5 Interviews and Experiments

Firstly, we perceived that the test subjects were inclined to change their facial expressions for no reason, in order to check with their chat partners whether the emotion detection accurately worked. Because of that, we decided to implement a preliminary educational usability test phase, in order to get test subjects habituated with the software.

For the sake of productivity, we recruited test subjects, chat partners, who are used to talking to each other using mobile text chat.

We referred to some inquiries in the work by Wang [12] when developing the questionnaire. The subjects were asked to answer the questions after using both modes of chat. See Table 1.

Table 1. Comparison of the application with and without emotional feedback. Mean scores for questions about the interactive experience in chat systems with and without emotional feedback (EF and Non-EF). The possible responses ranged from 1 (disagree) to 5 (agree) (10 subjects).

6 Results and Discussion

We developed an approach to the integration of continuous nonverbal communication to mobile text chat. The motivation is to enrich mobile text chat by conveying frequently lost non-verbal communication. This benefits users by conveying information that is valuable to augment textual conversations.

Our solution differed from the related research for it did not attempt to extract affection from the semantics of the text and did not use any extra hardware to collect images or physiological signals. Finally, our work is devoted to relaying emotions on mobile text chat scenarios, relying on lower end devices with front cameras.

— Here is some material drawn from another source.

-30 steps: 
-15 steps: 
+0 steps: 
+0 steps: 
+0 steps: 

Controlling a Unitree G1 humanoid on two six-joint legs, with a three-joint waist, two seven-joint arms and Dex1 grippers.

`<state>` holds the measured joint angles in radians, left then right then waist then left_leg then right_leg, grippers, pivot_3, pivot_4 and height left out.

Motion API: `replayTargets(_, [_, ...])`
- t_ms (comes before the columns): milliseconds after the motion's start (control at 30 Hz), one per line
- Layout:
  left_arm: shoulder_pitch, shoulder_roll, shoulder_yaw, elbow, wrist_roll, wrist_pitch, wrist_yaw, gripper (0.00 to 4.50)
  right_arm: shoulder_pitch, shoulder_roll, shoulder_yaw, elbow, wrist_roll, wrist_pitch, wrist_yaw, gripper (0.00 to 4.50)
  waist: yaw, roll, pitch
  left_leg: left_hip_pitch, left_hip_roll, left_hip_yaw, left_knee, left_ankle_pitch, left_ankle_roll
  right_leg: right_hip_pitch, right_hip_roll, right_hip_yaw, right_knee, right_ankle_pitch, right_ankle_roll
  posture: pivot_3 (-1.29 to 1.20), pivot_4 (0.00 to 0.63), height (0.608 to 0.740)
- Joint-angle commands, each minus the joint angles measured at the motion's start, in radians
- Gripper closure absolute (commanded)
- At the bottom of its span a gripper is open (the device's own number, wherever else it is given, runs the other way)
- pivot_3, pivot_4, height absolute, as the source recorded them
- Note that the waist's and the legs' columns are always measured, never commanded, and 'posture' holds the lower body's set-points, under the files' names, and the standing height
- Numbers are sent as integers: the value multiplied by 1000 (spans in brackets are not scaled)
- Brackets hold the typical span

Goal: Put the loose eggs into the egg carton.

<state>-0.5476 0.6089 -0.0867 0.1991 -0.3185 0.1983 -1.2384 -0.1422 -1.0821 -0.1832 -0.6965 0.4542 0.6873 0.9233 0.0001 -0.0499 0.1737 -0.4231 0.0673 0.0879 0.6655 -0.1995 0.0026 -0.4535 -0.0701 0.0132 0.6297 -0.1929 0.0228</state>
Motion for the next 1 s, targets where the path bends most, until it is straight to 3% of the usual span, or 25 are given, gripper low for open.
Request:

We implemented a mobile text chat application based on the XMPP protocol, easily connectable with popular chat platforms, with the feature of detecting users’ emotions automatically and transmitting them to chat partners.

We have also implemented the server side software that processes that face images, returning a JSON feed with emotional feedback information.

During the experiments and interviews we found that people perceived their partners’ reactions as an accomplishment or a reward to what they just posted.

This has included some sort of pressure in the commitment of the conversation, in comparison to plain text chat. In some cases, subjects have mentioned that their partners inserted more humor then usual to the dialogue, in order to receive the automatically detected smiles. During the preliminary trials, we found that people tended to try to foresee their chat partner’s reactions, creating frustration when no smiles when detected or causing great sense of accomplishment when it did.

From the interviews, which were conducted individually and in groups, we were able to observe the rise of the sense of connection that chat partners experienced with one another, even more with the constant emotional status feedback.